Given data »
┌────────

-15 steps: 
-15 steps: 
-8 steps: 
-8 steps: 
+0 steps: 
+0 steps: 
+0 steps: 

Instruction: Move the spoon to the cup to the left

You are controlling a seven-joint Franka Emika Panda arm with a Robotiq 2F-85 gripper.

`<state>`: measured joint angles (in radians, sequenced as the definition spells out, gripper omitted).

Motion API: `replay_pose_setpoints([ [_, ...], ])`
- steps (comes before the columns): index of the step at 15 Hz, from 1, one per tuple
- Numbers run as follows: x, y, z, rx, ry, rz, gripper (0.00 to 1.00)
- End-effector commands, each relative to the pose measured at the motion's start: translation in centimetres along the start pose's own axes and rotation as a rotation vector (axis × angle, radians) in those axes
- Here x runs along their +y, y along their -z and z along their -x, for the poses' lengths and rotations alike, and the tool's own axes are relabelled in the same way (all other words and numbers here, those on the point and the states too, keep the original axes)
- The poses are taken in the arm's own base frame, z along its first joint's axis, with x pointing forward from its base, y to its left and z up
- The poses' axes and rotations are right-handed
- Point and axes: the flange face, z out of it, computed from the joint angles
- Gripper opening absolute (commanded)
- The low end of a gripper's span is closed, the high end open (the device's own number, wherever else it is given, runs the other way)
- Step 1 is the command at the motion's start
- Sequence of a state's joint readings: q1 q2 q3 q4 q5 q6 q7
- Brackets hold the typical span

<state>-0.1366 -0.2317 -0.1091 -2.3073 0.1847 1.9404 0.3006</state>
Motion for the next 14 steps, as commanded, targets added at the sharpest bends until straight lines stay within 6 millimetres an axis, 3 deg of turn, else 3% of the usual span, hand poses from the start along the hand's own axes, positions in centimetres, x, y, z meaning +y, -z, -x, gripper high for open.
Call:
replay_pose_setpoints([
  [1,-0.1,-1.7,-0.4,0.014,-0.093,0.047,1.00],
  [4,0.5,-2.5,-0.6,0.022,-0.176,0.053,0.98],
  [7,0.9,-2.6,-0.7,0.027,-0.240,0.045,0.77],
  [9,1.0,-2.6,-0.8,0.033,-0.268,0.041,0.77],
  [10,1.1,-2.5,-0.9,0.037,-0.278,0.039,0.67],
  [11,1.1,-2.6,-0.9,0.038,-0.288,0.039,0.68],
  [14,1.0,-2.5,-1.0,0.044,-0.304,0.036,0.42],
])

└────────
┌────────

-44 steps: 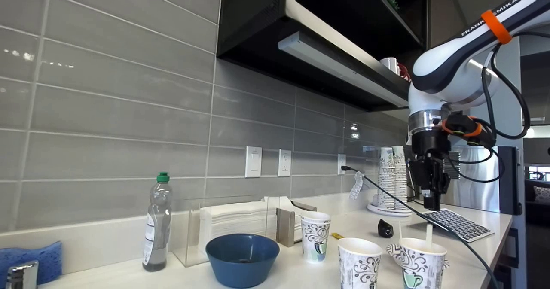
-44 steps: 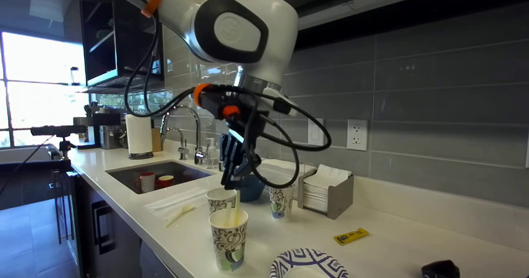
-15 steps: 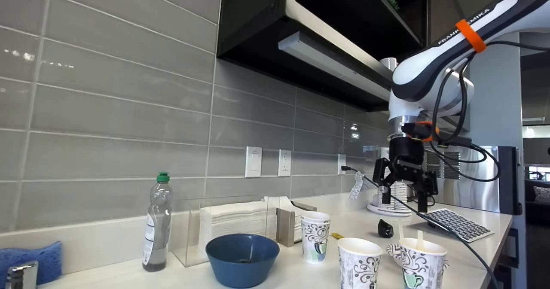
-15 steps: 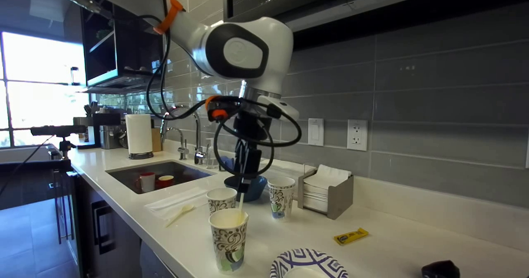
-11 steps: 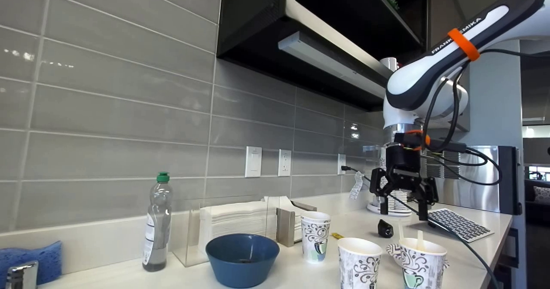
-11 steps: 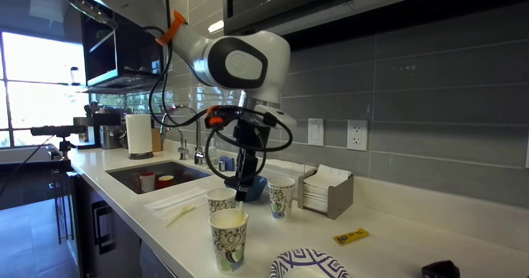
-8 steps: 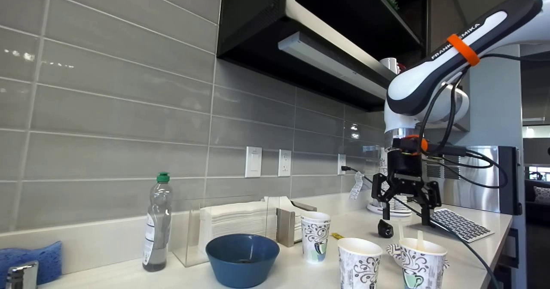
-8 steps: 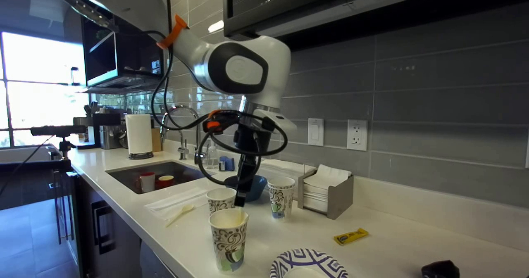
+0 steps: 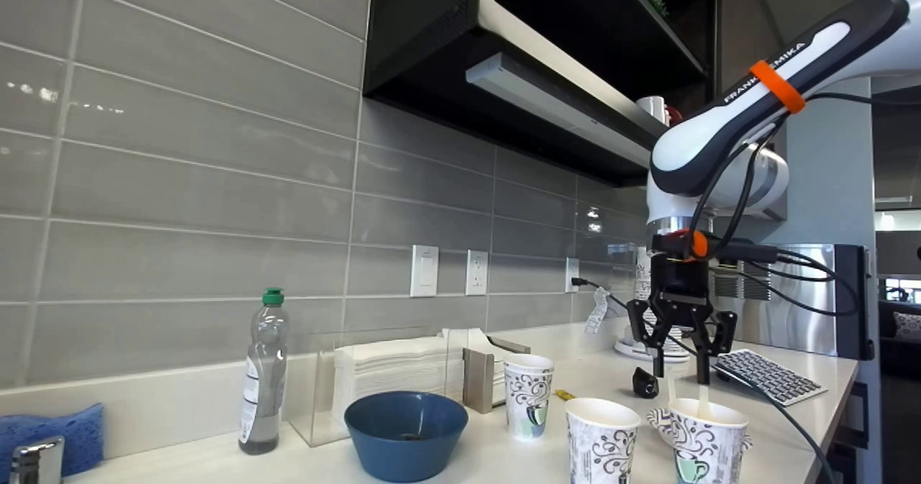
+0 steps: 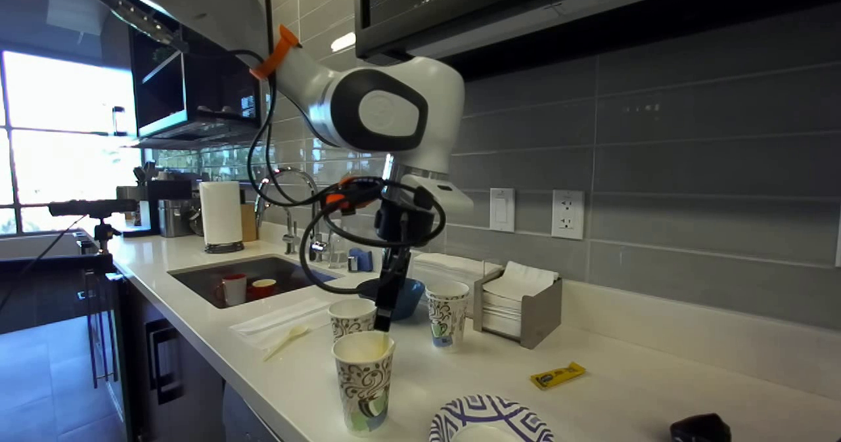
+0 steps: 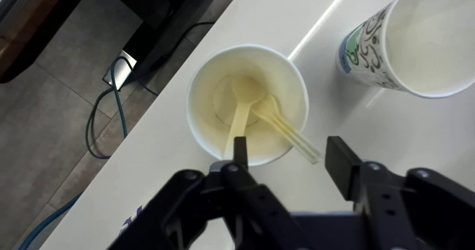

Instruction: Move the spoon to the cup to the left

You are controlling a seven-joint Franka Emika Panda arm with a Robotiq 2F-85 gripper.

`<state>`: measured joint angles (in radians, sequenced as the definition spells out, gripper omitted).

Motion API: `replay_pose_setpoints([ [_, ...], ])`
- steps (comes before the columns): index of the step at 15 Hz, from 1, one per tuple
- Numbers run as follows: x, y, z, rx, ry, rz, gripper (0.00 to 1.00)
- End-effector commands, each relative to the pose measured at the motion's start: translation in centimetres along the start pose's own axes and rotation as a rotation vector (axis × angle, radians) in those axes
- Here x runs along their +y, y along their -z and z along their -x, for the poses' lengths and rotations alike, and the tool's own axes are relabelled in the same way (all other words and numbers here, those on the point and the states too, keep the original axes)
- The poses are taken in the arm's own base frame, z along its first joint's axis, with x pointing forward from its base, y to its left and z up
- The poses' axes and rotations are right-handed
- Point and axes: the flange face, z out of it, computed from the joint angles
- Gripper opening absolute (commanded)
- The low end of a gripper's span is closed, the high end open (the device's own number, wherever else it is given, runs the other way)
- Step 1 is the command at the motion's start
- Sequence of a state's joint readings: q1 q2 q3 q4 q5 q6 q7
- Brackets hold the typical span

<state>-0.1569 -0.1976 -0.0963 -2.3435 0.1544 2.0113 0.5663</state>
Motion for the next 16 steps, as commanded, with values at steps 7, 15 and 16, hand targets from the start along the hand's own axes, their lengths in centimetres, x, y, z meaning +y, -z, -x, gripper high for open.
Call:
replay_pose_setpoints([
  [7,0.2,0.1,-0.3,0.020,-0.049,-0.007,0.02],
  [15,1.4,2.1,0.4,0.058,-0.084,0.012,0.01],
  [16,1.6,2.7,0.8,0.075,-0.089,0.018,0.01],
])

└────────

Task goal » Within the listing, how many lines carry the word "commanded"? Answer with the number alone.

Exercise output » 4